■ **WORK INSTRUCTIONS**:
Read the material below and count the lines holding the string "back". Give that count with nothing added.

■ **GIVEN DATA**:

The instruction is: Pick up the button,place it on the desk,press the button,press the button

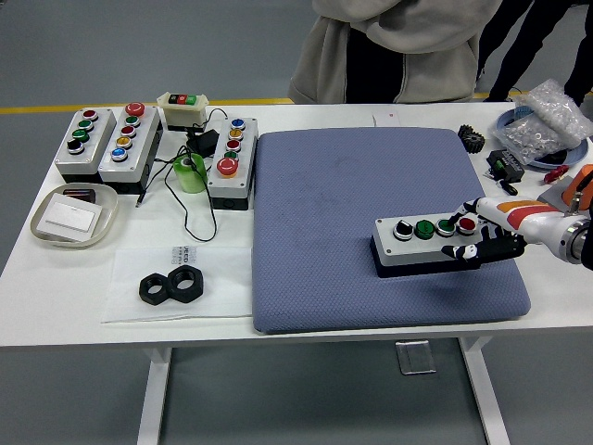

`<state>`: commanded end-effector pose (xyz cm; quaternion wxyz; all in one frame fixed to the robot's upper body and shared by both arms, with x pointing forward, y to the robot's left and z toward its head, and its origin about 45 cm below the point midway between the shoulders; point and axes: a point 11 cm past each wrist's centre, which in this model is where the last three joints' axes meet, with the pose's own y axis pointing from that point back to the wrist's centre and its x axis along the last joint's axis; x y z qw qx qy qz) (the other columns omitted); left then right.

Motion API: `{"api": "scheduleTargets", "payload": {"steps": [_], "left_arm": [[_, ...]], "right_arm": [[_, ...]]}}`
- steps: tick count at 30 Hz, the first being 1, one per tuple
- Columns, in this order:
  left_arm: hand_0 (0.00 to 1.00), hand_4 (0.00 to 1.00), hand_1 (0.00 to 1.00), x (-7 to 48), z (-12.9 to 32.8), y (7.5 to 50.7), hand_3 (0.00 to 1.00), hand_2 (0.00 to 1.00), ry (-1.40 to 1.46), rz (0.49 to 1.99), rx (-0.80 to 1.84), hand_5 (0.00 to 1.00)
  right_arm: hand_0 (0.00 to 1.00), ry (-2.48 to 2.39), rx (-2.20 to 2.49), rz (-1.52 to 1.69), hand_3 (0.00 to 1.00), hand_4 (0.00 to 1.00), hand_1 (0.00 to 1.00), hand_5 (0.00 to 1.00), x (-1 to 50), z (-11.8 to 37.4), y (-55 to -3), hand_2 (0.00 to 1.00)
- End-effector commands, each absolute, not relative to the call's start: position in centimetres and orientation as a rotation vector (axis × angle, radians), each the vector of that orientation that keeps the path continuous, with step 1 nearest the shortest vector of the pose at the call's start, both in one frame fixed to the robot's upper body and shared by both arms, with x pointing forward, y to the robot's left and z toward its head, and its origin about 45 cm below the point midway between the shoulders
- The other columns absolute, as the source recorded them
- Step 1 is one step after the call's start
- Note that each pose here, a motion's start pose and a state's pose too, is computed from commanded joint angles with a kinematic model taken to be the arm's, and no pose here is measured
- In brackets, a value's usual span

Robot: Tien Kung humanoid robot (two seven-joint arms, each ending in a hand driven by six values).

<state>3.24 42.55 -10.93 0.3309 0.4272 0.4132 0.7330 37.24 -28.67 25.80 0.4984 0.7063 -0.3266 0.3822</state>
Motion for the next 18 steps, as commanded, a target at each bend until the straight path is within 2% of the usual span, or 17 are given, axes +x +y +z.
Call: {"api": "scheduleTargets", "payload": {"steps": [18], "left_arm": [[0.702, 0.640, 0.833, 3.4, -11.0, 42.4, 0.826, 0.893, 1.081, 1.914, 1.115, 0.998]], "right_arm": [[0.277, -0.757, 1.714, 0.906, 0.765, 0.785, 0.188, 0.693, 36.8, 24.7, -28.4, 0.262]]}}
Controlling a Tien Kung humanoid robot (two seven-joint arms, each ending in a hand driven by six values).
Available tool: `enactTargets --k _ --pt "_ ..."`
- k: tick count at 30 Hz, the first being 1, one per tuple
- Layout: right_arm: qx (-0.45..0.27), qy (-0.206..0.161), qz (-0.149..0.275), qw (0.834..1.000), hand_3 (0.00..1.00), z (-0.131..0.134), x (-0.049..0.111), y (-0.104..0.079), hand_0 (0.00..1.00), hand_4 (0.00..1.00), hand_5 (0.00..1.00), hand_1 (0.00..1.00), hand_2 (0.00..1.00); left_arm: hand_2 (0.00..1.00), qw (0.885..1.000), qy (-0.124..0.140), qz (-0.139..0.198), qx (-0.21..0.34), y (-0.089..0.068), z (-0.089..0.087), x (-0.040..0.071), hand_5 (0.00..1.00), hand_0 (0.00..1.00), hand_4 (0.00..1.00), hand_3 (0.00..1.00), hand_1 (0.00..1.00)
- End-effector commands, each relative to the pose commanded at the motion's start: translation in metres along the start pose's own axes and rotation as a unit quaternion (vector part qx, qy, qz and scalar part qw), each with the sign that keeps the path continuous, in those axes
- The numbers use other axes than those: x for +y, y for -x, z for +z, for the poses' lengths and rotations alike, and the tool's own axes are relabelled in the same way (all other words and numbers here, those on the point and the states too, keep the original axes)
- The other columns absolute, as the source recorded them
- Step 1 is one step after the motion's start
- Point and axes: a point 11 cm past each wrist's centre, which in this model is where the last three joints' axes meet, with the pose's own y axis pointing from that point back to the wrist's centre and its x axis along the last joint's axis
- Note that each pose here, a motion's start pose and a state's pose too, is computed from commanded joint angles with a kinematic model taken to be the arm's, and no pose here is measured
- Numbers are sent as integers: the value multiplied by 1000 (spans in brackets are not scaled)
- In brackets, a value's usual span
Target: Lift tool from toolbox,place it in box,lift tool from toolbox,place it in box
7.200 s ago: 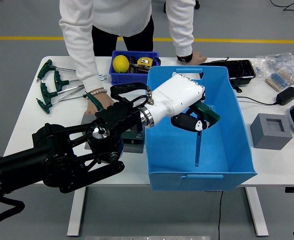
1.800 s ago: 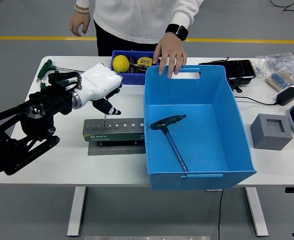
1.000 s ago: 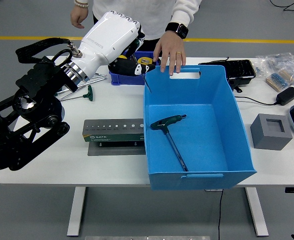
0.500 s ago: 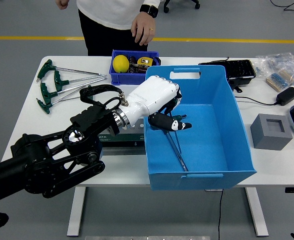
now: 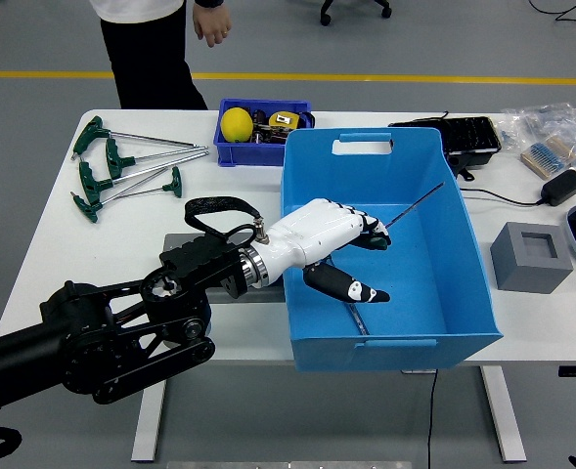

■ **YOUR SOLUTION**:
2